The Drew Carey Show’s opening credits of its first season consisted of a caricature of Drew Carey — consisting of his face and a yellow tie — singing "Moon Over Parma" with an abridgment and some minor lyrical changes.

===Parma Place===
Occasionally, during the 1960s and 1970s, Parma was the target of light-hearted jabs by local movie show hosts Ghoulardi, Hoolihan, Big Chuck and Lil’ John, and The Ghoul, due to its central European image promoted by the friendly rivalry between Ernie "Ghoulardi" Anderson and "Big Chuck" Schodowski and contrary to actual demographics. Ghoulardi, the horror host of late night Shock Theater at WJW-TV, Channel 8, in Cleveland from January 13, 1963, through December 16, 1966, made a series of shorts called "Parma Place" and focused on an alleged love of white socks, pink flamingos, chrome balls, kielbasa, pierogi and the polka.

===Novak v. City of Parma===

In March 2016, Anthony Novak, a resident of Parma, created a parody Facebook page superficially resembling the local police department's official page, with outlandish, satirical posts easily distinguished from actual police public-affairs content. Despite the page being voluntarily removed after 12 hours, the Parma Police subsequently obtained warrants and raided Novak's apartment in the middle of the night three weeks later, seizing electronic devices belonging Novak and his roommate, and arresting and jailing Novak for four days until he could make bail.

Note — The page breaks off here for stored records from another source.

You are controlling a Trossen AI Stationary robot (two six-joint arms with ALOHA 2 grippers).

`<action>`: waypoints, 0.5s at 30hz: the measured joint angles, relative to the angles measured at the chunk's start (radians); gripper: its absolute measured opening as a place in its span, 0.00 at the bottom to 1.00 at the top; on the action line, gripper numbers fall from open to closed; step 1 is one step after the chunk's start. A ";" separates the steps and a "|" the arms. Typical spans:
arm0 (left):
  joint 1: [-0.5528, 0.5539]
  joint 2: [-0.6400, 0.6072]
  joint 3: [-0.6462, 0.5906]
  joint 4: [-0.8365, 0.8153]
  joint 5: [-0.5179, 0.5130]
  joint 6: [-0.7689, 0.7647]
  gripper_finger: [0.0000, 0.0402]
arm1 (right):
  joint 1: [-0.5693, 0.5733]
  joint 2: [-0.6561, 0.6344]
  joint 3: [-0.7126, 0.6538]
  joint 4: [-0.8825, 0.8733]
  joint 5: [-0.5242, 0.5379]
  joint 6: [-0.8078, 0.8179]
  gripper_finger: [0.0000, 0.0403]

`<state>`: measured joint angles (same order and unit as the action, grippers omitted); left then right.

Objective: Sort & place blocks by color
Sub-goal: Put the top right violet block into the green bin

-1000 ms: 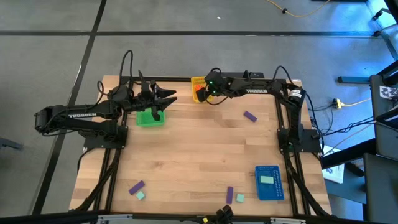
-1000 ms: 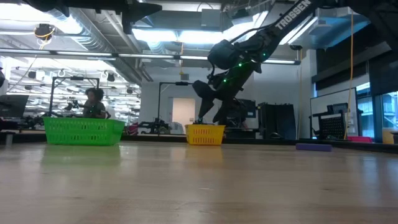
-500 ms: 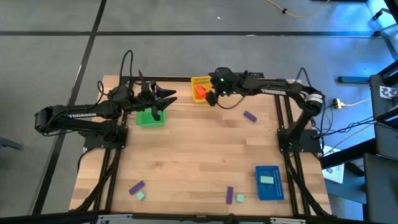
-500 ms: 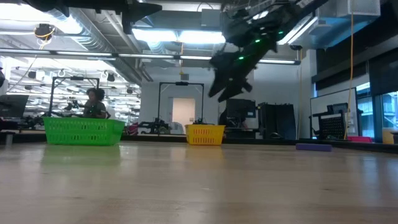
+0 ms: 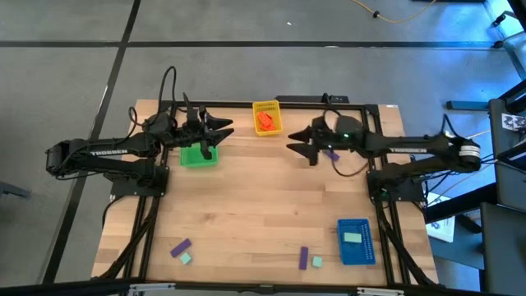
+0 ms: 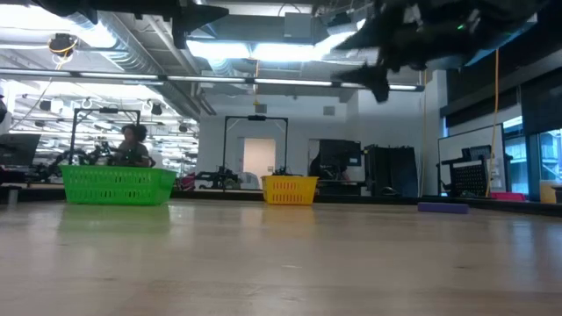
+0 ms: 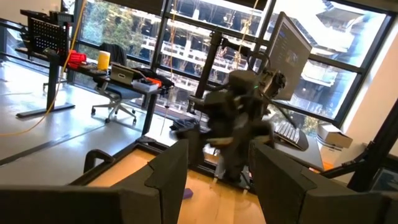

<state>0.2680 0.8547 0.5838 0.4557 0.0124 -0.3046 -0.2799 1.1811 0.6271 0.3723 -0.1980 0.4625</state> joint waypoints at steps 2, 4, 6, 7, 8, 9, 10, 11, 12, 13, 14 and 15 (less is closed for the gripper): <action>0.000 0.000 0.000 0.000 0.003 0.000 0.41 | 0.020 -0.036 -0.023 0.077 -0.040 -0.005 0.64; 0.000 0.000 0.000 0.000 0.006 0.000 0.41 | 0.039 -0.056 -0.027 0.134 -0.072 -0.043 0.64; 0.000 0.000 0.000 0.000 0.006 0.001 0.41 | 0.057 -0.068 -0.022 0.149 -0.087 -0.105 0.64; 0.000 0.000 0.000 0.000 0.006 0.001 0.41 | 0.067 -0.068 -0.015 0.149 -0.086 -0.142 0.64; 0.000 0.000 0.000 0.000 0.006 0.001 0.41 | 0.075 -0.067 -0.008 0.148 -0.086 -0.173 0.64; 0.000 0.000 0.000 0.000 0.006 0.001 0.41 | 0.080 -0.067 -0.003 0.147 -0.086 -0.193 0.64; 0.000 0.000 0.000 0.000 0.006 0.001 0.41 | 0.085 -0.067 0.002 0.148 -0.086 -0.208 0.64; 0.000 0.000 0.000 0.000 0.006 0.001 0.41 | 0.089 -0.067 0.004 0.149 -0.086 -0.213 0.64; 0.000 0.000 0.000 0.000 0.006 0.001 0.41 | 0.089 -0.067 0.004 0.149 -0.085 -0.214 0.64; 0.000 0.000 0.000 0.000 0.007 0.001 0.41 | 0.089 -0.067 0.004 0.148 -0.085 -0.212 0.64; 0.000 0.000 0.000 0.000 0.007 0.001 0.41 | 0.089 -0.066 0.004 0.146 -0.085 -0.207 0.64; 0.000 0.000 0.000 0.000 0.007 0.001 0.41 | 0.089 -0.066 0.004 0.147 -0.084 -0.206 0.64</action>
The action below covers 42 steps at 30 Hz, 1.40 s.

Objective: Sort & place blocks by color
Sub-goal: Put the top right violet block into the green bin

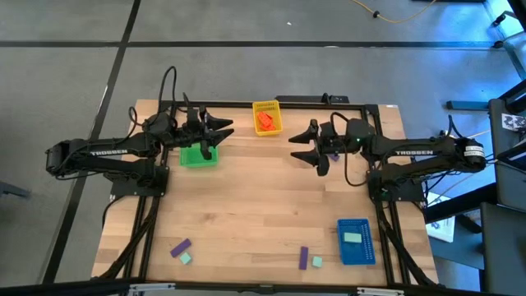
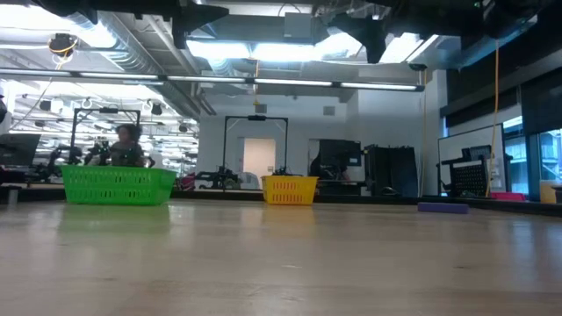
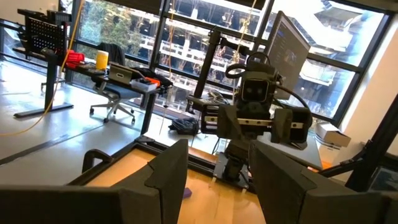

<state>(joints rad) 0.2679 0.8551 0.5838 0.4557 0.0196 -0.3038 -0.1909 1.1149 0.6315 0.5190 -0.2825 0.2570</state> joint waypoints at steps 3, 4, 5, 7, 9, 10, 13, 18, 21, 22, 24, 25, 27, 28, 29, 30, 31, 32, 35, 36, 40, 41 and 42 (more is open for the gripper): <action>0.000 0.000 0.000 0.000 0.000 0.000 0.41 | 0.000 0.000 0.000 -0.001 0.000 -0.001 0.64; 0.000 0.000 0.000 0.000 0.000 0.000 0.41 | 0.000 0.000 0.000 -0.001 0.000 0.000 0.64; 0.000 0.000 0.000 0.000 0.000 0.000 0.41 | 0.000 0.000 0.000 0.000 0.000 0.000 0.64; 0.000 0.000 0.000 0.000 0.000 0.000 0.41 | 0.000 0.000 0.000 -0.001 0.000 0.000 0.64; 0.000 0.000 0.000 0.000 0.000 0.000 0.41 | 0.000 0.000 0.000 -0.002 0.000 0.000 0.64; 0.000 0.000 0.000 0.000 0.000 0.000 0.41 | 0.000 0.000 0.000 -0.005 0.000 0.001 0.64; 0.000 0.000 0.000 0.000 0.000 0.000 0.41 | 0.000 0.000 0.000 -0.008 0.001 0.001 0.64; 0.000 0.000 0.000 0.000 0.000 0.000 0.41 | 0.000 0.000 0.000 -0.008 0.032 0.036 0.64; 0.000 0.000 0.000 0.000 0.000 0.001 0.41 | 0.000 0.000 0.000 -0.019 0.106 0.107 0.64; 0.000 0.000 0.000 0.000 0.000 0.000 0.41 | 0.000 0.000 0.001 -0.034 0.146 0.128 0.64; 0.000 0.000 0.000 0.001 0.000 0.000 0.41 | -0.001 0.000 0.006 -0.106 0.245 0.192 0.64; 0.000 0.000 0.000 0.001 0.000 0.000 0.41 | -0.008 0.002 0.021 -0.194 0.295 0.243 0.64; 0.000 0.000 0.000 0.001 -0.001 0.000 0.41 | -0.043 0.013 0.077 -0.468 0.369 0.350 0.64; 0.000 0.000 0.000 0.001 -0.002 0.000 0.41 | -0.065 0.026 0.112 -0.619 0.387 0.382 0.64; 0.000 0.000 0.000 0.001 -0.004 0.001 0.41 | -0.090 0.043 0.145 -0.766 0.388 0.396 0.64; 0.000 0.000 0.000 0.001 -0.005 0.001 0.41 | -0.115 0.063 0.175 -0.898 0.391 0.396 0.64; 0.000 0.000 0.000 0.002 -0.007 0.001 0.41 | -0.139 0.084 0.199 -1.016 0.391 0.393 0.64; 0.000 0.000 0.000 0.002 -0.007 0.001 0.41 | -0.164 0.105 0.216 -1.106 0.390 0.393 0.64; 0.000 0.000 0.000 0.002 -0.007 0.001 0.41 | -0.238 0.166 0.226 -1.281 0.373 0.376 0.64; 0.000 0.000 0.000 0.002 -0.007 0.001 0.41 | -0.258 0.184 0.218 -1.310 0.364 0.356 0.64; 0.000 0.000 0.000 0.002 -0.009 0.001 0.41 | -0.316 0.252 0.184 -1.353 0.346 0.262 0.64; 0.000 0.000 0.000 0.002 -0.009 0.001 0.41 | -0.327 0.266 0.177 -1.346 0.339 0.245 0.64; 0.000 0.000 0.000 0.002 -0.009 0.001 0.41 | -0.334 0.278 0.172 -1.338 0.339 0.227 0.64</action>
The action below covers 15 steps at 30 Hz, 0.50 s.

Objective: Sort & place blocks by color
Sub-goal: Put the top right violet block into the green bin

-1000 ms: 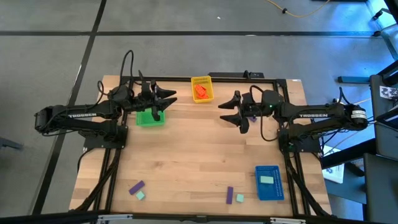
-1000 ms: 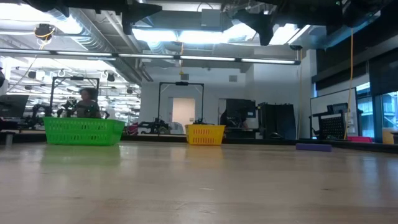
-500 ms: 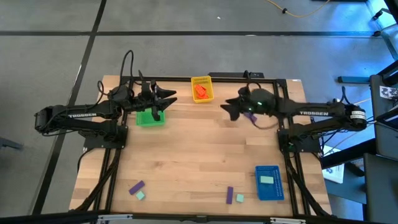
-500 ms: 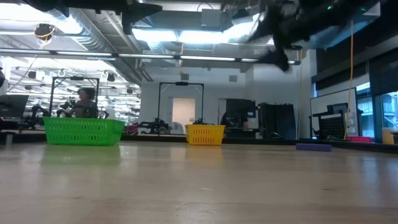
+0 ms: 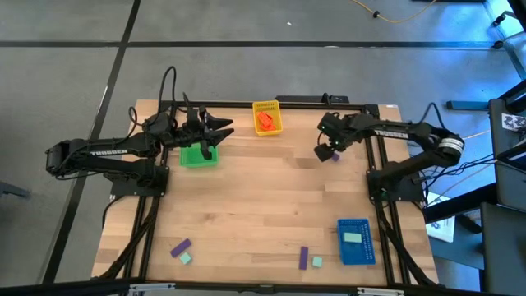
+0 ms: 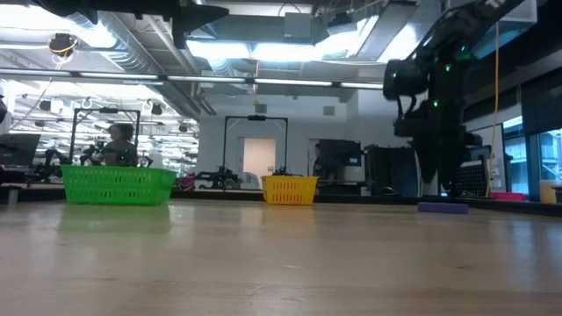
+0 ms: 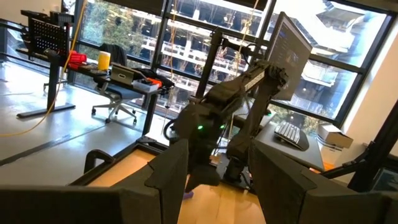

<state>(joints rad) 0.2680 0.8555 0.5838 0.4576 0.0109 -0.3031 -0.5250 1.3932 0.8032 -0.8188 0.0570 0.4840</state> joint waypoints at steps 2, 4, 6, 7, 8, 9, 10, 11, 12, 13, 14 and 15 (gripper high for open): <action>0.000 0.000 0.000 0.000 0.000 0.000 0.41 | -0.011 0.027 -0.010 0.012 0.003 -0.048 0.64; 0.000 0.000 0.000 0.000 0.000 0.000 0.41 | -0.023 0.054 -0.017 0.027 0.001 -0.079 0.64; 0.000 0.000 0.000 0.000 0.000 0.000 0.41 | -0.035 0.081 -0.023 0.051 0.001 -0.108 0.64; 0.000 0.000 0.000 0.000 0.000 0.000 0.41 | -0.039 0.094 -0.023 0.055 0.000 -0.128 0.64; 0.000 0.000 0.000 0.000 0.000 0.000 0.41 | -0.042 0.108 -0.023 0.061 -0.001 -0.153 0.64; 0.000 0.000 0.000 0.000 0.000 0.000 0.41 | -0.044 0.122 -0.024 0.072 -0.004 -0.178 0.64; 0.000 0.000 0.000 0.000 0.000 0.000 0.41 | -0.047 0.133 -0.024 0.080 -0.007 -0.200 0.64; 0.000 0.000 0.000 0.000 0.000 0.000 0.41 | -0.048 0.145 -0.024 0.081 -0.007 -0.217 0.64; 0.000 0.000 0.000 0.000 0.000 0.000 0.41 | -0.052 0.158 -0.024 0.083 -0.008 -0.235 0.64; 0.000 0.000 0.000 0.000 0.000 0.000 0.41 | -0.055 0.169 -0.024 0.086 -0.008 -0.255 0.64; 0.000 0.000 0.000 0.000 0.000 0.000 0.41 | -0.057 0.179 -0.024 0.088 -0.008 -0.262 0.64; 0.000 0.000 0.000 0.000 0.000 0.000 0.41 | -0.060 0.190 -0.023 0.088 -0.014 -0.275 0.64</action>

Novak was charged with felony disruption of police operations, but was acquitted at trial; a subsequent lawsuit against the police for civil rights violations was rebuffed by the Sixth Circuit, citing qualified immunity. Novak's appeal to the U.S. Supreme Court garnered legal briefs from the ACLU and Cato Institute, but gained notoriety because of a supporting brief filed by satirical website The Onion.